Segment Start: Available records

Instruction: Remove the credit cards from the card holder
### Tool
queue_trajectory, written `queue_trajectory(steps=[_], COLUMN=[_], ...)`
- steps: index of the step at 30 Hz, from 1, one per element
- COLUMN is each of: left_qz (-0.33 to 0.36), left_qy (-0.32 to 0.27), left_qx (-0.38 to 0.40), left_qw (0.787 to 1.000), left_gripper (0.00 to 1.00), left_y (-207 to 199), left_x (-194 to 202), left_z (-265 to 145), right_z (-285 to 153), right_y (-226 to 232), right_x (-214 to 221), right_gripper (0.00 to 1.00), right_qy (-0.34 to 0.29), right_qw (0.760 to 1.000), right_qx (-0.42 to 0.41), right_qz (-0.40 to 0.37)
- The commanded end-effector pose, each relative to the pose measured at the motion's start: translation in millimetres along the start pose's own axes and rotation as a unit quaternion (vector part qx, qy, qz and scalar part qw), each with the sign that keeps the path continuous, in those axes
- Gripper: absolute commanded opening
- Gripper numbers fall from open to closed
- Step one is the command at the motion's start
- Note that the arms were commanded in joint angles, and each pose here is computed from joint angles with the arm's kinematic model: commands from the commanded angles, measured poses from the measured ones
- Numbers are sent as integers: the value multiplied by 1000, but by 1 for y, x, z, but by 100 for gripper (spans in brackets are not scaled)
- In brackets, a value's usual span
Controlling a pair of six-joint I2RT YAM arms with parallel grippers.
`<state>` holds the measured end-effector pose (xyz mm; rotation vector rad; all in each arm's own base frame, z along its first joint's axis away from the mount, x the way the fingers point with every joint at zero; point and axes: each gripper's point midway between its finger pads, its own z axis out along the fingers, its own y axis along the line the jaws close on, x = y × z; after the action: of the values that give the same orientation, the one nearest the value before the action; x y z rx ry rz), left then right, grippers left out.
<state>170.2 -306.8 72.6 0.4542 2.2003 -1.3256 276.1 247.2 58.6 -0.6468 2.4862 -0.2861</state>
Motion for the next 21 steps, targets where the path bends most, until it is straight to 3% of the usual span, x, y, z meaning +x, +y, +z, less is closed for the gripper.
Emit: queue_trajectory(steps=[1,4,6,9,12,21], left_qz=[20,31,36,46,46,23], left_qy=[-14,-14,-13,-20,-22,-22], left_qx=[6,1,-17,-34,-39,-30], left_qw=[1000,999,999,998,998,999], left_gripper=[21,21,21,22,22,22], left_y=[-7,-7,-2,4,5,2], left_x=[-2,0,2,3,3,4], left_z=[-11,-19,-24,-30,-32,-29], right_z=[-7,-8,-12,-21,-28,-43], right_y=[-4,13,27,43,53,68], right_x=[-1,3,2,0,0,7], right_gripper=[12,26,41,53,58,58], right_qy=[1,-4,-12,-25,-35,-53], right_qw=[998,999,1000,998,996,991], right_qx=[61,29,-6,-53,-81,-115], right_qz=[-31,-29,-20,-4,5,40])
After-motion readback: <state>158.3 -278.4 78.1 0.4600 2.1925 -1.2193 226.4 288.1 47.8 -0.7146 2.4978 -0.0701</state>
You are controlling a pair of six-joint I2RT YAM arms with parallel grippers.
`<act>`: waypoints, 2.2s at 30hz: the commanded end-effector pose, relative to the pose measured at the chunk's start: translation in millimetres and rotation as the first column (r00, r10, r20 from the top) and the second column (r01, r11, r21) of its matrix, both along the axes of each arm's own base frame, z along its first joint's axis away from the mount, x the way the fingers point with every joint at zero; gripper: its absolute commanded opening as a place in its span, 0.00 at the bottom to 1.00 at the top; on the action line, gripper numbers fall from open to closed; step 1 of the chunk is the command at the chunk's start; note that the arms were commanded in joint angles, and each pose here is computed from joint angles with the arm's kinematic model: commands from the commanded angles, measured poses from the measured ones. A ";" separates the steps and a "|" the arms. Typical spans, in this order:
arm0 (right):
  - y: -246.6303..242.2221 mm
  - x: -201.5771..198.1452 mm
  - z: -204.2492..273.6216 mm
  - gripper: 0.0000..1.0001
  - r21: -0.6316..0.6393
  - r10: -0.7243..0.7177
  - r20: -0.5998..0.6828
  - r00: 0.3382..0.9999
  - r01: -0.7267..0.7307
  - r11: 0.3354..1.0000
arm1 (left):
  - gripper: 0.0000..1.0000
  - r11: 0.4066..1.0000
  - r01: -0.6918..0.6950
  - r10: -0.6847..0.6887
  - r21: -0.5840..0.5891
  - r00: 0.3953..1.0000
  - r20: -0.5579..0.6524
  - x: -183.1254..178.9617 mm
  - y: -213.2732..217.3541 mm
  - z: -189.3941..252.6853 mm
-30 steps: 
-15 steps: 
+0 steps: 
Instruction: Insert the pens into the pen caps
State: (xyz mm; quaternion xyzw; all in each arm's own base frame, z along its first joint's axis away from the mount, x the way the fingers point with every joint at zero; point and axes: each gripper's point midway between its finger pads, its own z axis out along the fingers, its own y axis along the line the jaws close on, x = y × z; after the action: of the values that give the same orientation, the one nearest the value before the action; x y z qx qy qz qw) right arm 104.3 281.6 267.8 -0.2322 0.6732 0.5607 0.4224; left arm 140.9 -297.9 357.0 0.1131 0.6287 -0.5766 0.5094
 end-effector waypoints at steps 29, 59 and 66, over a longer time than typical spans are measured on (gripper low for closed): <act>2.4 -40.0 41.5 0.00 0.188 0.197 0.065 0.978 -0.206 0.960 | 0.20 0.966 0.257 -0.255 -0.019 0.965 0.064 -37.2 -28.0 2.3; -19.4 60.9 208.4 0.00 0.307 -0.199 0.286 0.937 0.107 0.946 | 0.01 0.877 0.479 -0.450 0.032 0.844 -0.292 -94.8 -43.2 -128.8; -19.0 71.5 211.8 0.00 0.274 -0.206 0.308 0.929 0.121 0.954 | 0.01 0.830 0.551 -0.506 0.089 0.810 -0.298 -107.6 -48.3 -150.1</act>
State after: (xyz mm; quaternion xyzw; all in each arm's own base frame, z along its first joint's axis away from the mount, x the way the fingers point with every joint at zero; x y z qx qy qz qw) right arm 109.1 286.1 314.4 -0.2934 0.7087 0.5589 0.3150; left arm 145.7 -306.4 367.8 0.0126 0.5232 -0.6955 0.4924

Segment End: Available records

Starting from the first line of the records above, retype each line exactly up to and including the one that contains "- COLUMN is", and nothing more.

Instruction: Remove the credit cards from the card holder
### Tool
queue_trajectory, written `queue_trajectory(steps=[_], COLUMN=[_], ...)`
- steps: index of the step at 30 Hz, from 1, one per element
- COLUMN is each of: left_qz (-0.33 to 0.36), left_qy (-0.32 to 0.27), left_qx (-0.38 to 0.40), left_qw (0.787 to 1.000), left_gripper (0.00 to 1.00), left_y (-207 to 199), left_x (-194 to 202), left_z (-265 to 145), right_z (-285 to 153), right_y (-226 to 232), right_x (-214 to 221), right_gripper (0.00 to 1.00), right_qy (-0.34 to 0.29), right_qw (0.760 to 1.000), right_qx (-0.42 to 0.41), right_qz (-0.40 to 0.37)

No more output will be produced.